■ What this task involves:
In the records below, pick out all lines containing the word "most".

■ Data shown:
● ● ●

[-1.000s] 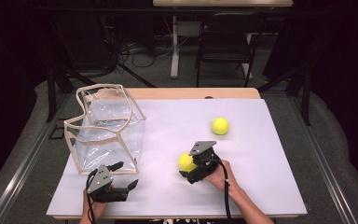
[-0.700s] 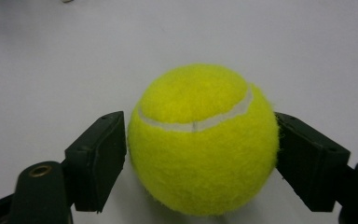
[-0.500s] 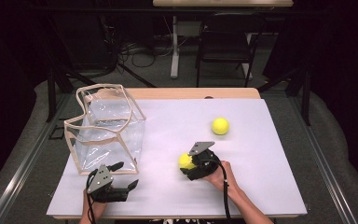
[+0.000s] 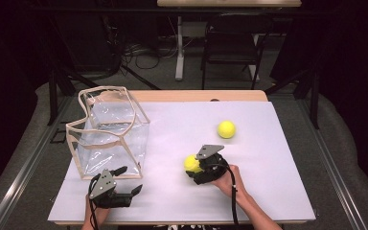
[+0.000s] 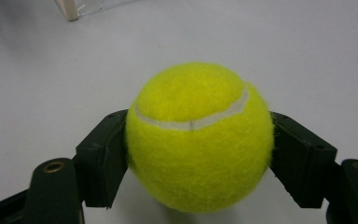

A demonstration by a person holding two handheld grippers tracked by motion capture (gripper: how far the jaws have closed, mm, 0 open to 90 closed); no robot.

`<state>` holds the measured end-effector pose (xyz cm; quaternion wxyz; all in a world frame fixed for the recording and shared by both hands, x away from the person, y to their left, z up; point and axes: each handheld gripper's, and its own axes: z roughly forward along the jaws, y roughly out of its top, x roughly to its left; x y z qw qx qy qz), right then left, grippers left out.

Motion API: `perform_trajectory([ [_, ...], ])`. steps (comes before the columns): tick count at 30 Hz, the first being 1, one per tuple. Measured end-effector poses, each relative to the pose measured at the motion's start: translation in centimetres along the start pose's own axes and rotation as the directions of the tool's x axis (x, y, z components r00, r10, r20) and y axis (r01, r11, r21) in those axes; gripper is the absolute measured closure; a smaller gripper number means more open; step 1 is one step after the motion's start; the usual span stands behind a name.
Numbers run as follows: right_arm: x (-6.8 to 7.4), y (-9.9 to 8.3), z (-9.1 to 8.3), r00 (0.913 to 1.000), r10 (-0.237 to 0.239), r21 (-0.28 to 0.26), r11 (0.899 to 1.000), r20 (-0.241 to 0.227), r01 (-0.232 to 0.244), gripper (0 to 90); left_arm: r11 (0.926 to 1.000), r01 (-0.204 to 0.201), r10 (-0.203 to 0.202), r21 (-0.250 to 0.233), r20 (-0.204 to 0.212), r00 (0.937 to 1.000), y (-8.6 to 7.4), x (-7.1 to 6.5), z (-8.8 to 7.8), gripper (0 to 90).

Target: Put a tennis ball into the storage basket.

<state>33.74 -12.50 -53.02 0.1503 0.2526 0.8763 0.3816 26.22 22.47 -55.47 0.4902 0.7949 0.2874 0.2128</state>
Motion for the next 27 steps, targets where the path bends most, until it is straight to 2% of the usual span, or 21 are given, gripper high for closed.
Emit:
perform_trajectory([
  [22, 0.2, 0.8, -1.4, 0.9992, -0.025, -0.03, 0.999, 0.032, 0.026, 26.1, 1.0, 0.003, -0.003, -0.006, 0.0, 1.0, 0.0, 0.0, 0.0, 16.0],
  [27, -0.2, 1.0, -2.3, 0.9991, -0.009, -0.056, 0.998, 0.042, 0.012, 26.1, 1.0, -0.007, 0.007, -0.003, 0.003, 1.0, 0.1, -0.1, 0.0, 16.0],
])
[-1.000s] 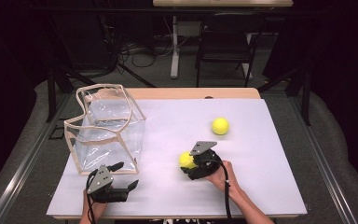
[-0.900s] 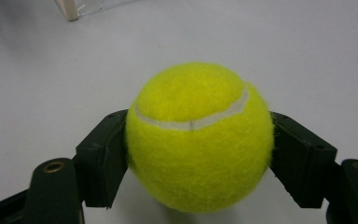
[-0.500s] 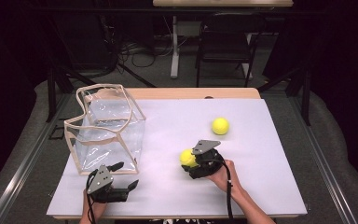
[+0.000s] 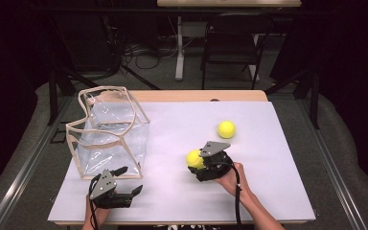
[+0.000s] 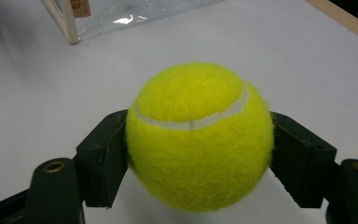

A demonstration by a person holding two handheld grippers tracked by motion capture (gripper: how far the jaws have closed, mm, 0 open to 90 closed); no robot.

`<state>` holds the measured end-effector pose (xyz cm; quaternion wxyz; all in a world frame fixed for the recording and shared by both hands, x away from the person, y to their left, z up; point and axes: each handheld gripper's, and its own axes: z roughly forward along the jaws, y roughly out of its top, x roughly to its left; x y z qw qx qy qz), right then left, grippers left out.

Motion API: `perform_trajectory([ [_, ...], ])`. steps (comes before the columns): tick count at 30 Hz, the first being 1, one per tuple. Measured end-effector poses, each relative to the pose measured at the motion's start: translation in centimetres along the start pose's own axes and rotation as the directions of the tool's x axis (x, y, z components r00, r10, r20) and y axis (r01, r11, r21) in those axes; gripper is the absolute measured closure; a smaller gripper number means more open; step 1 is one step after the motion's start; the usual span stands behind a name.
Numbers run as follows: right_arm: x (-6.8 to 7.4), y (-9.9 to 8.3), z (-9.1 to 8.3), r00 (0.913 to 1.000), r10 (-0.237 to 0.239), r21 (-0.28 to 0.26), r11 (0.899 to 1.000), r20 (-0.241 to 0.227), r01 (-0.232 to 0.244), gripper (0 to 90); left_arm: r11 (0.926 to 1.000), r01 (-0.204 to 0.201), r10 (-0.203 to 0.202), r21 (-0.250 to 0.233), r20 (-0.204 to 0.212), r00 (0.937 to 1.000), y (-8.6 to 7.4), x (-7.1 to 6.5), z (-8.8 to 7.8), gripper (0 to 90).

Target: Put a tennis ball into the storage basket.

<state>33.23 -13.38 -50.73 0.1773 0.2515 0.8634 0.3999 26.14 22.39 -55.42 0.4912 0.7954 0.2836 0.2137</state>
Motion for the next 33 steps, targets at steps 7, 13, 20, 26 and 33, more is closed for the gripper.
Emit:
perform_trajectory([
  [7, -0.2, 0.3, -0.8, 0.9999, 0.003, -0.018, 1.0, 0.01, -0.003, 26.2, 1.0, 0.006, -0.006, 0.0, 0.0, 1.0, 0.0, 0.0, 0.1, 16.0],
  [13, -0.1, 0.5, -0.9, 0.9999, 0.0, -0.022, 1.0, 0.012, 0.001, 26.2, 1.0, 0.005, -0.005, 0.004, 0.002, 1.0, 0.0, 0.1, 0.1, 16.0],
  [20, -0.1, 0.7, -0.9, 0.9999, -0.001, -0.015, 1.0, 0.012, 0.001, 26.2, 0.9999, 0.014, -0.014, 0.0, -0.008, 0.9999, -0.1, 0.2, 0.0, 16.0],
  [26, -0.1, 1.0, -0.8, 1.0, 0.0, -0.019, 1.0, 0.008, 0.0, 26.2, 0.9999, 0.012, -0.012, 0.007, -0.008, 0.9999, -0.1, 0.2, 0.0, 16.0],
  [33, -0.1, 1.6, -0.9, 0.9999, -0.001, -0.031, 1.0, 0.012, 0.001, 26.2, 0.9999, 0.013, -0.013, 0.001, -0.009, 0.9999, -0.1, 0.2, 0.0, 16.0],
])
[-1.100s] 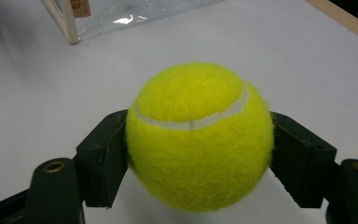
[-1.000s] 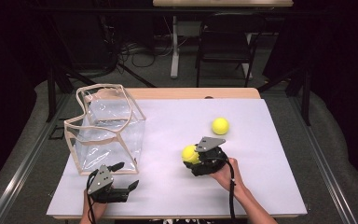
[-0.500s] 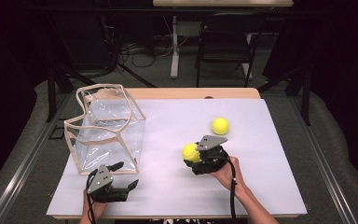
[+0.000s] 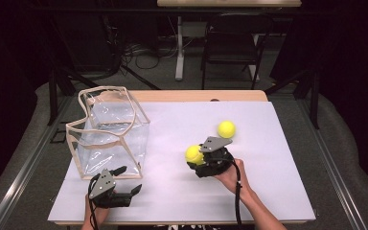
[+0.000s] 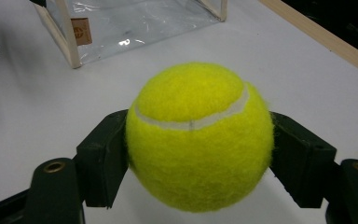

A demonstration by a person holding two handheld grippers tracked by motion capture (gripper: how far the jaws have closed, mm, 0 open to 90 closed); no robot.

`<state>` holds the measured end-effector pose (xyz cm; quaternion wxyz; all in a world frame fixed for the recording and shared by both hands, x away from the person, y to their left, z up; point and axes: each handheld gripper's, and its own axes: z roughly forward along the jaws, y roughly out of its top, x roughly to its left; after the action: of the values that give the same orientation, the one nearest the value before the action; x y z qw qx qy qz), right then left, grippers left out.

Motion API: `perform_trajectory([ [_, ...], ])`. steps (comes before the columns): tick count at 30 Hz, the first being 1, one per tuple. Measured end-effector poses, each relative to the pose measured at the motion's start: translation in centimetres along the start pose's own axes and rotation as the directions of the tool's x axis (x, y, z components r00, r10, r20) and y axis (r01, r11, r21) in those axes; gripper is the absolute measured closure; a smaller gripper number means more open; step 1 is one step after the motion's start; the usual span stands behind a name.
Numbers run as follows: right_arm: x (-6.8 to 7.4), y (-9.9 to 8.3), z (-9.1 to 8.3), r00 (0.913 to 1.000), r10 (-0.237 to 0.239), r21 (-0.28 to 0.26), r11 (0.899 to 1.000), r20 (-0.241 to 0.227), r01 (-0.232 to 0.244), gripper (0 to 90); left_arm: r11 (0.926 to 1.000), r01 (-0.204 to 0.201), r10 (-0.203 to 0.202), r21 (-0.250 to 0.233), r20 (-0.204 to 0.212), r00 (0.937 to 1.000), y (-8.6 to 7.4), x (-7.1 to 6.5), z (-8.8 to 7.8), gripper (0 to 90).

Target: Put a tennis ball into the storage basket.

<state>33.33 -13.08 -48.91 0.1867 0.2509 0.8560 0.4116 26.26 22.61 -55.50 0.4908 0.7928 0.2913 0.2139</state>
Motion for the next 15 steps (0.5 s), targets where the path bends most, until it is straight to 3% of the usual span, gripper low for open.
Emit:
perform_trajectory([
  [15, -0.2, 1.4, -0.2, 0.9997, -0.025, -0.006, 1.0, 0.006, 0.025, 26.2, 1.0, -0.001, 0.001, 0.0, 0.002, 1.0, 0.0, 0.0, 0.0, 16.0],
])
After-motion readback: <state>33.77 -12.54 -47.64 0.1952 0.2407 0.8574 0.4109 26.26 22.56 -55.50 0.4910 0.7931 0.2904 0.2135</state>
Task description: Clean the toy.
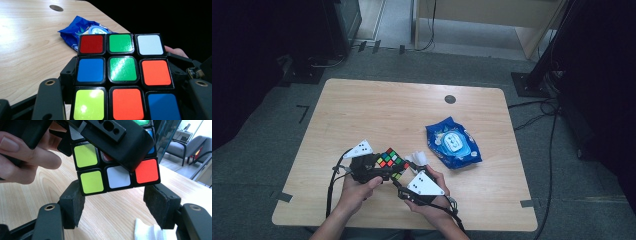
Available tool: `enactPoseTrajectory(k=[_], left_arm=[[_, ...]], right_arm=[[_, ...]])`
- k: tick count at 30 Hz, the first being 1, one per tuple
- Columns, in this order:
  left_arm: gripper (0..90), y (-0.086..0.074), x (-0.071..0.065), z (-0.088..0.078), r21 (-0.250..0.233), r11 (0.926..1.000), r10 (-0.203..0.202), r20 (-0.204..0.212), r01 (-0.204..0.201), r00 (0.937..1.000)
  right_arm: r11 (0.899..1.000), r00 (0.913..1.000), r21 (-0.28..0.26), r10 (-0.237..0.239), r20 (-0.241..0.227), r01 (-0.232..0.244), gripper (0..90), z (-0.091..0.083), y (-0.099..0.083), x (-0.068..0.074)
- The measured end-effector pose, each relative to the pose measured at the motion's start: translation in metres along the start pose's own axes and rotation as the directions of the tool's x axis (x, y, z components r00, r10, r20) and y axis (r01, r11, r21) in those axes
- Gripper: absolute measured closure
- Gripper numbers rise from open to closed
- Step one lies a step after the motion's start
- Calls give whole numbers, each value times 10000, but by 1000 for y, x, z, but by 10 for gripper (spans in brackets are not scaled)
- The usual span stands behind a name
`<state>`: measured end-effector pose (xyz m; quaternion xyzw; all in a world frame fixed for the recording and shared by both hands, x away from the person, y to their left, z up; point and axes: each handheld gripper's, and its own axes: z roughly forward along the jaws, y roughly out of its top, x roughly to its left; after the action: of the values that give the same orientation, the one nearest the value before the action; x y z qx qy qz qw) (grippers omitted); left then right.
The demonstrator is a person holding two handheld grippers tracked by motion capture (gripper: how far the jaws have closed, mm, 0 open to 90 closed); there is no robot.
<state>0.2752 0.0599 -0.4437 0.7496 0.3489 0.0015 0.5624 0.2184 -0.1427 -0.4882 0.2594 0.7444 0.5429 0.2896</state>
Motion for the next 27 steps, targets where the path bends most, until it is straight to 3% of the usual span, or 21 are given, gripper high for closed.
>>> enactPoseTrajectory(k=[4,7,9,11,13,17,20,27], left_arm=[[336,-1,-2,1,73,9999,73,-280,-71,9996],[336,-1,-1,2,71,9999,-103,7,103,9999],[336,-1,-2,4,225,9997,21,77,-23,10000],[335,-2,-4,4,229,9996,149,38,-150,9999],[334,-1,-3,4,204,9998,77,122,-80,9999],[325,0,-3,2,228,9993,290,273,-297,9992],[314,1,-4,0,141,9982,576,278,-580,9980],[264,6,-4,-12,-458,9945,959,234,-947,9951]], right_arm=[[9999,9998,85,134,120,-135,345,2,-2,2],[9998,9998,220,-11,207,7,310,5,-2,4],[9996,9995,264,-61,310,53,292,7,-2,7],[9997,9985,264,-20,542,6,336,7,-2,8],[9997,9990,244,85,439,-96,345,6,-2,6],[9995,9986,287,-168,503,154,350,4,0,6],[9994,9985,246,-272,482,260,351,3,3,7],[9991,9997,435,1,224,-11,353,2,3,3]])
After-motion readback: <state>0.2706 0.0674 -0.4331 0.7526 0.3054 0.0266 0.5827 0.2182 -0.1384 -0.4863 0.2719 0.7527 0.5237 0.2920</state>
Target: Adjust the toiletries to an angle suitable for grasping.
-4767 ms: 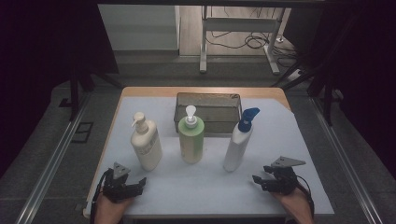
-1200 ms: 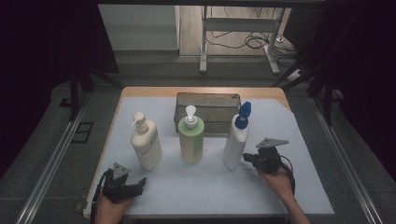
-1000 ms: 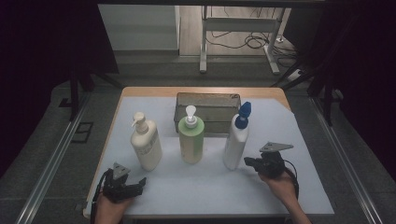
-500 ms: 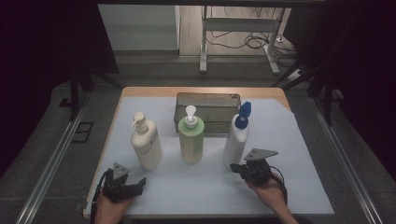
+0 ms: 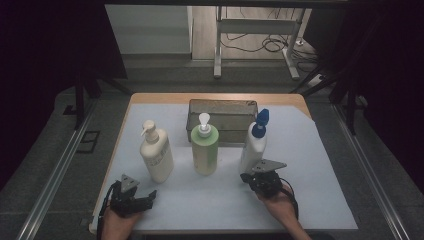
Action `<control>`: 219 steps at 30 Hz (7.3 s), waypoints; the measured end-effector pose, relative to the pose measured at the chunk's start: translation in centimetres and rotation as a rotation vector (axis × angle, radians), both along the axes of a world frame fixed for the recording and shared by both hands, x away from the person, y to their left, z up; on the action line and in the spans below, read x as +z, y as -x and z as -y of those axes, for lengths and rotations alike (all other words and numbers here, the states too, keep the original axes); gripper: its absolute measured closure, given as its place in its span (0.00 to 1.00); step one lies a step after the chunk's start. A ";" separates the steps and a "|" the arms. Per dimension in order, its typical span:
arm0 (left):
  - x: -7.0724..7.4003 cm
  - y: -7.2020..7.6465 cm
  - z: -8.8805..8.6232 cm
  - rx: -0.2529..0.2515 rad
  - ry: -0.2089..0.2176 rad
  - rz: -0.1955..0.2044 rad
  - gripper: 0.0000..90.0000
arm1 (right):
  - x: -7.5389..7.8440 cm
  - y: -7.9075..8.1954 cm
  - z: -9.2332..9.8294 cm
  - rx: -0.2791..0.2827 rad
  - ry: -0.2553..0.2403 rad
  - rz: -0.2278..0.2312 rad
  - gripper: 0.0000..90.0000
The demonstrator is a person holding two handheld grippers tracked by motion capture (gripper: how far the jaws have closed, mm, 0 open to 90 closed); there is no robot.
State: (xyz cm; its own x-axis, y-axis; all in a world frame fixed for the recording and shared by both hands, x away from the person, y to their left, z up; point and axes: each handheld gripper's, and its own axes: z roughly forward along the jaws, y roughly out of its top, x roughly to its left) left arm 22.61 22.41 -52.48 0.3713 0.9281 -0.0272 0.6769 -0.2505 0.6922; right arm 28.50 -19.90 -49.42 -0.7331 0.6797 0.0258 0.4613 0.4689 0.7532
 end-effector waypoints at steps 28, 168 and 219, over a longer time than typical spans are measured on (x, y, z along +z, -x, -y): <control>0.0 0.0 0.0 0.000 0.000 0.000 0.16 | 0.1 -0.6 4.7 -0.071 0.005 -0.015 1.00; 0.0 -0.1 -0.1 -0.008 -0.001 -0.003 0.15 | 16.8 -6.9 0.8 -0.107 -0.045 0.090 0.44; 0.0 -0.2 0.0 -0.021 -0.003 -0.006 0.12 | 18.3 -16.3 -6.2 -0.184 -0.053 0.151 0.45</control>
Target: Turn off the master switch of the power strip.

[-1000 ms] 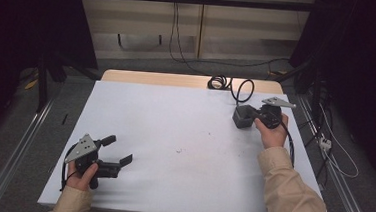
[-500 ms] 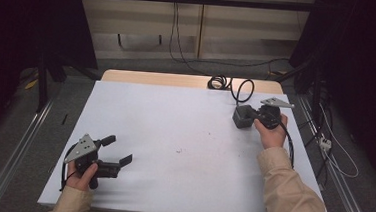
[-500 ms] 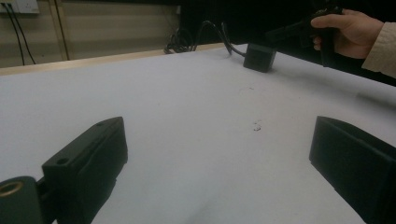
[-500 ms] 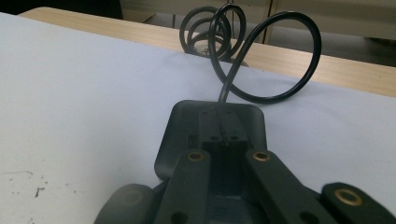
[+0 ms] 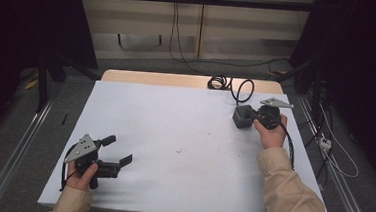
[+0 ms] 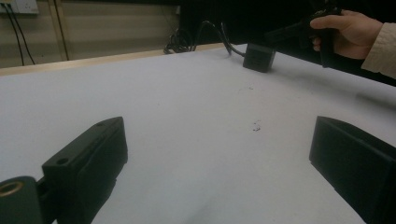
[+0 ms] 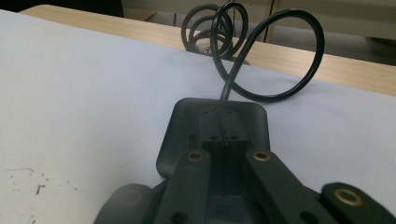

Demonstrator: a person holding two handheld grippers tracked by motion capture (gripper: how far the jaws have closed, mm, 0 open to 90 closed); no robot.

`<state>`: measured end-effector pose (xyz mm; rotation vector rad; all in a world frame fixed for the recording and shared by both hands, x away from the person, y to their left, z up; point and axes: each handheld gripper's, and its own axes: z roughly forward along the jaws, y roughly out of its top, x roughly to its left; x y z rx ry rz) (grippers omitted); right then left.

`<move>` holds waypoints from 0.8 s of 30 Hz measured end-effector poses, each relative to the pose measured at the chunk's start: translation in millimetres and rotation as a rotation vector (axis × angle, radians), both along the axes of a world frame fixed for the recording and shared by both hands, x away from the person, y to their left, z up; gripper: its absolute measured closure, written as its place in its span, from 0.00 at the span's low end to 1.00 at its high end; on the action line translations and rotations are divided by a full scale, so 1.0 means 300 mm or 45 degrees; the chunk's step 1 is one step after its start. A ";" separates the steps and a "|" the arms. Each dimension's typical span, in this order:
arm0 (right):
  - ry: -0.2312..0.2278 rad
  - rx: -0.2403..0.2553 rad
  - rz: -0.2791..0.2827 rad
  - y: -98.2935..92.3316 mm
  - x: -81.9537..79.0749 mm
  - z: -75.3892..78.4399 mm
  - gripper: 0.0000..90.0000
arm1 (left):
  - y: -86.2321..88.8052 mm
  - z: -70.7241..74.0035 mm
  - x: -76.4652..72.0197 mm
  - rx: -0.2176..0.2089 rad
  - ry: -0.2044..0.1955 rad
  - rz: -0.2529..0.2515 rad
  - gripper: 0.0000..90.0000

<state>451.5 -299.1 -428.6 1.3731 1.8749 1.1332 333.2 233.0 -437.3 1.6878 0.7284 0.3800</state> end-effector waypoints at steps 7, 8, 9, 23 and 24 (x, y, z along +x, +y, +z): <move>-0.015 0.004 0.014 -0.004 0.000 -0.006 1.00 | 0.001 0.002 -0.003 0.001 -0.002 0.003 0.05; -0.019 -0.002 0.020 -0.003 0.000 -0.007 1.00 | 0.001 0.001 -0.003 0.001 -0.001 0.004 0.05; -0.024 -0.007 0.027 -0.002 0.001 -0.008 1.00 | 0.001 0.001 -0.003 0.001 -0.001 0.004 0.05; -0.027 -0.009 0.033 0.000 0.002 -0.010 1.00 | -0.001 0.000 -0.005 0.004 -0.001 -0.003 0.05; -0.024 -0.005 0.030 0.000 0.002 -0.010 1.00 | -0.001 0.000 -0.005 0.004 -0.001 -0.003 0.05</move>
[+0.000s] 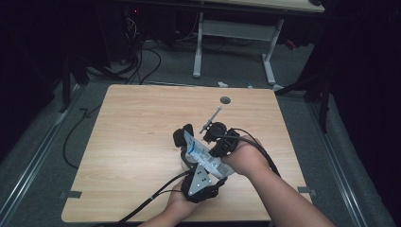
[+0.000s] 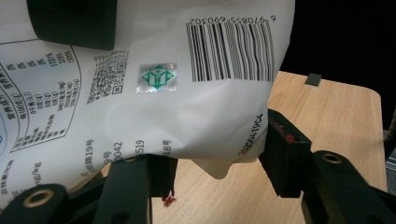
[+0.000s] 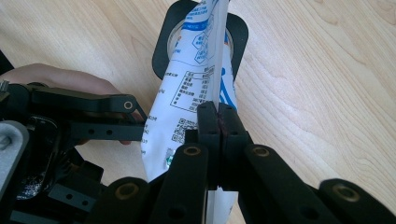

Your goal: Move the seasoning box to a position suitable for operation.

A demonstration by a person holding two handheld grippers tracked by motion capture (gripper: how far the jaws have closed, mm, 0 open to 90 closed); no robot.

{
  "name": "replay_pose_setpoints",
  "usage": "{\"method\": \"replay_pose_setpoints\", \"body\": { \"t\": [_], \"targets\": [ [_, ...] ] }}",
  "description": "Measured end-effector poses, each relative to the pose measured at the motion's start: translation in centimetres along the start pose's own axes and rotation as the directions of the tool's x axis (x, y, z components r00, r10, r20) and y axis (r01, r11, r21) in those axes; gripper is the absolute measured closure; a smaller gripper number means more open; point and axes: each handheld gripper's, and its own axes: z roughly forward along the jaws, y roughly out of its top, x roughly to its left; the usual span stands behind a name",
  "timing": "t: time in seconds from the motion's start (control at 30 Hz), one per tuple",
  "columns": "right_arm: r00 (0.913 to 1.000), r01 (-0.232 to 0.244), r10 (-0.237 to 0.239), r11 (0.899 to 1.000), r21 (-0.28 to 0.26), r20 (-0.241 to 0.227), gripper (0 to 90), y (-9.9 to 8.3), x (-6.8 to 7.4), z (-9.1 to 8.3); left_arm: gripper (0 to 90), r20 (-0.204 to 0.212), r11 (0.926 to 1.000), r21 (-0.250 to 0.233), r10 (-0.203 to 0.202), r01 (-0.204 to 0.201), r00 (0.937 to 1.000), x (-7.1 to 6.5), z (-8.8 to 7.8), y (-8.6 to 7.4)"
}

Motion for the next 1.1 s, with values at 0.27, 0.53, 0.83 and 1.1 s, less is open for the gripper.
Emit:
{"method": "replay_pose_setpoints", "body": {
  "t": [0.27,0.53,0.83,1.1],
  "targets": [
    [1.0000,0.000,0.000,1.000,-0.003,0.000,90.0,0.04,0.01,-0.10,51.7,-0.001,1.0000,-0.004,0.000,0.000,1.0000,-0.02,0.05,0.09],
    [1.0000,0.002,-0.002,1.000,0.002,0.009,90.0,0.17,0.04,-0.21,51.7,-0.003,1.0000,-0.004,0.003,-0.003,1.0000,0.00,0.06,0.21],
    [0.9999,0.003,-0.003,1.000,0.007,0.011,90.0,0.19,0.08,-0.06,51.9,-0.003,1.0000,-0.003,0.004,-0.004,1.0000,0.00,0.04,0.15],
    [0.9999,0.006,-0.006,1.000,0.002,0.008,90.0,0.35,0.10,-0.16,52.0,-0.004,0.9999,-0.007,0.007,-0.007,1.0000,0.03,-0.03,0.29]
  ]
}}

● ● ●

■ Exercise solution:
Motion for the next 27 steps, targets where the path bends most, until it is straight to 2% of the usual span, or 21 are given, gripper high for closed.
Motion for the next 15 steps (0.5 s), targets where the path bends most, until it is straight to 3% of the usual span, gripper low for open.
Motion for the next 27 steps, targets where the path bends most, until it is straight to 3% of the usual span, or 21 are given, gripper high for closed.

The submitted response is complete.